¿Cómo se puede pedir a un muchacho que respete a su maestro cuando crece en un medio en el que no hay respeto, afecto ni comprensión?
Autor: Juan Manuel De Prada
De unos años a esta parte, se habla cada vez más de “violencia en las aulas”. Lo que hace apenas una década era un problema circunscrito a ámbitos juveniles especialmente conflictivos se convirtió pronto en una epidemia que extendía sus ramificaciones a otros ámbitos que parecían poco propicios a este tipo de conductas. Hoy la epidemia más bien parece una pandemia. Y ya no sirven las explicaciones clásicas: hasta hace poco, asociábamos la floración de violencia en las aulas con circunstancias extremas de miseria, delincuencia y desarraigo; hoy sabemos que los muchachos que agreden a su profesor, como los que se divierten propinando una paliza a un compañero de clase y grabando la hazaña en un teléfono móvil, pertenecen también a clases medias, incluso a clases acomodadas. Todavía no se han perpetrado en nuestras escuelas e institutos los aberrantes crímenes que de vez en cuando diezman la población estudiantil en los Estados Unidos; pero incurriríamos en un pecado de complacencia si pensáramos que el mal que nos aqueja es muy diverso del que aflige a los americanos.

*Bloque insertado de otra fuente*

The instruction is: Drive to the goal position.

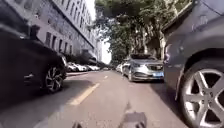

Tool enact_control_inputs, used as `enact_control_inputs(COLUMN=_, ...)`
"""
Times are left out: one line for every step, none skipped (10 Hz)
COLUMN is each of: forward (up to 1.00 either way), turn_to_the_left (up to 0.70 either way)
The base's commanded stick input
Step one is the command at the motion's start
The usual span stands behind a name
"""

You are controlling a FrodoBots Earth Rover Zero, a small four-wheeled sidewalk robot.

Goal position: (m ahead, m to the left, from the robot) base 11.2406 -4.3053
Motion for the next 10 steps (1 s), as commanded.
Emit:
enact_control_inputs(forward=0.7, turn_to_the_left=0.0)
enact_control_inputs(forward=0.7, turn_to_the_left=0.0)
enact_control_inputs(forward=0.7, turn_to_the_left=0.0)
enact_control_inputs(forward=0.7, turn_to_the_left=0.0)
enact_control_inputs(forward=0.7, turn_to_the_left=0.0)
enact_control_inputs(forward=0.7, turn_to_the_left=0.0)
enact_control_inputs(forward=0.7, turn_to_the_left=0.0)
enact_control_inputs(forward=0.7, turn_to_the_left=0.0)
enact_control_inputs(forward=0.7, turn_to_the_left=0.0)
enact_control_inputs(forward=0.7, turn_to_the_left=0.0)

Y para entender ese mal deberíamos esforzarnos por dilucidar sus orígenes. El fenómeno de la violencia en las aulas no puede entenderse plenamente si no lo englobamos en otro fenómeno más amplio que afecta al común de la sociedad: raro es el día que no trepa a los titulares un caso de violencia doméstica; raro es el día que no nos sobresaltan con la noticia de un caso de abusos infantiles. Y, paradójicamente, estas conductas nada aisladas florecen en una época que ha alcanzado un grado de repulsa hacia la violencia mayor que cualquier otra época anterior: una época que se adhiere a las tesis pacifistas, que postula el consenso como vía de entendimiento entre los pueblos; una época, en fin, hipercivilizada, en la que las condiciones ambientales de miseria material y espiritual han sido reducidas al máximo, sobre todo si las comparamos con las condiciones que regían en épocas anteriores.

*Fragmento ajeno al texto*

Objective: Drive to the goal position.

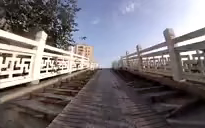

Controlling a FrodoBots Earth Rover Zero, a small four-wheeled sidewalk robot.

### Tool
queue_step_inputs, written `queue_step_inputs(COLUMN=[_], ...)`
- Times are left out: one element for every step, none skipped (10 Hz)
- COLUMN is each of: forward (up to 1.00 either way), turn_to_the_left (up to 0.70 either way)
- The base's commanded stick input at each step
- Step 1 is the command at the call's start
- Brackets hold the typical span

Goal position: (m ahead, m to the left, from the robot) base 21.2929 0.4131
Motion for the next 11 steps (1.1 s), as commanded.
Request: queue_step_inputs(forward=[0.70,0.70,0.70,0.70,0.70,0.70,0.70,0.70,0.70,0.70,0.70], turn_to_the_left=[0.00,0.00,0.00,0.00,0.00,0.00,0.00,0.00,0.00,0.00,0.00])
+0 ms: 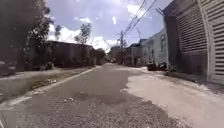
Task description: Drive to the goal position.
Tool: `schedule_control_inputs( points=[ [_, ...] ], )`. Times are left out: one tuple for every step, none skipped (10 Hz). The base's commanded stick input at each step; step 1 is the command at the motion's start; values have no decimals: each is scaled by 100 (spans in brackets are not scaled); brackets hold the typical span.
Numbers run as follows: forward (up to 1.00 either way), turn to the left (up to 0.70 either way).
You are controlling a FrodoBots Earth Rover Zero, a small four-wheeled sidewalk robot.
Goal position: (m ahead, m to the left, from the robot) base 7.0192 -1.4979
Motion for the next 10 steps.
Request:
schedule_control_inputs(
  points=[
    [70,0],
    [70,0],
    [70,0],
    [70,0],
    [70,0],
    [70,0],
    [70,0],
    [70,0],
    [70,0],
    [70,0]
  ],
)
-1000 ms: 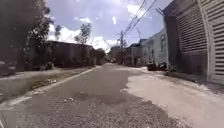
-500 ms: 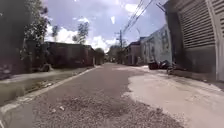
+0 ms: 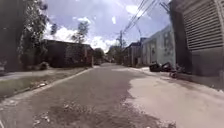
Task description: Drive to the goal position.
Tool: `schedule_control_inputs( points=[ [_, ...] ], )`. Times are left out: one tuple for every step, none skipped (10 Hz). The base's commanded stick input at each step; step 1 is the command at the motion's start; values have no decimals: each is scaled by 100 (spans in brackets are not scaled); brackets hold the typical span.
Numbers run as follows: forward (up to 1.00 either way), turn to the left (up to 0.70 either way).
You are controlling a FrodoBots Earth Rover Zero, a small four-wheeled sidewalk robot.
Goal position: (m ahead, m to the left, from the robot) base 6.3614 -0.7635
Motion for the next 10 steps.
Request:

¿Qué está ocurriendo, entonces, para que nuestra existencia cotidiana esté cada vez acechada por los impulsos violentos? Casi nadie repara, a la hora de enjuiciar este fenómeno, en una causa profunda: la ruptura de los vínculos. La creación de vínculos entre los seres humanos genera relaciones de respeto y comprensión mutua; la creación de vínculos nos impulsa a mirar al otro con un afecto nuevo en el que hay algo sublime y misterioso: de repente, descubrimos en ese otro una grandeza nueva, y ese descubrimiento impulsa en nosotros el anhelo de participar en ella, a la vez que hace surgir en nosotros la preocupación de ser indignos de esa persona. Los vínculos que los hombres establecen entre sí generan comprensión; y el principio de toda comprensión reside en que uno conceda al otro lo que es: que le reconozca autoridad, que ame sus cualidades, que deje de considerarlo con los ojos del egoísmo. Y ese deseo de comprensión genera compromisos fuertes: ya no consideramos al otro un cuerpo extraño que se usa y se tira, sino una persona con una ordenación vital fecunda de la que deseamos participar y aprender. Y ese deseo de conocimiento nos obliga a desprendernos del propio yo, nos obliga a entregarnos al otro, nos obliga a participar de su dignidad, de su libertad, de su nobleza.
Nuestra sociedad, tan hipercivilizada, es también una sociedad desvinculada. Rehuímos los compromisos fuertes porque exigen esfuerzo y paciencia. Y cuando esos compromisos fuertes son sustituidos por relaciones prescindibles, quebradizas, efímeras, es cuando surge la violencia: ya no hay un interés común nacido del vínculo, y el otro se convierte automáticamente en un obstáculo para la consecución de nuestras apetencias, cuando no en un declarado enemigo. La violencia en las aulas es el fruto directo de una sociedad desvinculada que ha dejado de cultivar el respeto y la comprensión mutua que fundan la verdadera convivencia. ¿Cómo se puede pedir a un muchacho que respete a su maestro, que comprenda afectuosamente a su compañero, cuando crece en un medio en el que no hay respeto, afecto ni comprensión?